L’armée allemande s’est comportée de façon abjecte en URSS, tuant, déportant, saccageant des territoires entiers. En réponse, l’Union soviétique mène, dès l’été 1942, une propagande anti-allemande avec des propos très violents. Aussi quand les troupes de Joukov arrivent sur l’Oder, ce n’est que pillages, viols, absorption inconsidérée d’alcools.
Ces faits entraînent le relâchement de la discipline. Barbara Johr estime que deux millions de femmes auront été violées par les armées de Joukov. Certaines se suicident, sautent par les fenêtres des immeubles encore debout. Ces crimes de guerre seront vus, pendant longtemps, comme des inventions de Goebbels, l’opinion mondiale étant trop traumatisée par les images des camps de la mort pour reconnaître que les Allemandes ont pu être des victimes.

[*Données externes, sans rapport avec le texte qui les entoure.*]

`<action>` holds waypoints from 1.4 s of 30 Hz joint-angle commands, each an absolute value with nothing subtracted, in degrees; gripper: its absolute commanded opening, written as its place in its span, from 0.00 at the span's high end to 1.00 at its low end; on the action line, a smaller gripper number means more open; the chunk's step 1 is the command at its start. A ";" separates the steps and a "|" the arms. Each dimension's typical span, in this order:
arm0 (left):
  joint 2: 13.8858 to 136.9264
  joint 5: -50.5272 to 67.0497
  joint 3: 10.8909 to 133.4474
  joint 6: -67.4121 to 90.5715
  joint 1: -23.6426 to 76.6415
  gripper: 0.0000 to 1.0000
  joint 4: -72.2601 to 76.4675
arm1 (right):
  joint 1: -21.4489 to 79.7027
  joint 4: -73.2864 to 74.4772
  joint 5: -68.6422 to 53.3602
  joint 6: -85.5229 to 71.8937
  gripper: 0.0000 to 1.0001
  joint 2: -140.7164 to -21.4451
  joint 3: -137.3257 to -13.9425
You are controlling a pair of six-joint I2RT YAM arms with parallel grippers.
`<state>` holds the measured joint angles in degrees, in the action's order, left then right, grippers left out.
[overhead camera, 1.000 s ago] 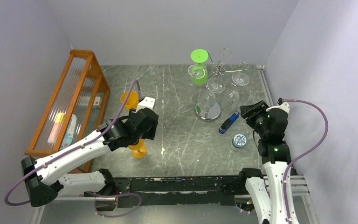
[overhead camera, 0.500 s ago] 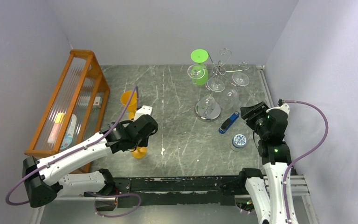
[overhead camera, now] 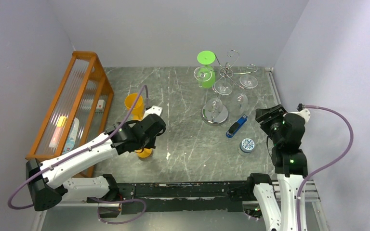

Sur ce sujet, Joukov reste discret, l’évacuant rapidement dans ses Mémoires.
Un livre référence car peu de biographies ont été aussi complètes sur ce personnage qui façonna de façon significative l’histoire récente.
serge perraud
Jean Lopez & Lasha Otkmezuri, Joukov – L’homme qui a vaincu Hitler, Tempus, novembre 2019, 928 p. – 19,00 €.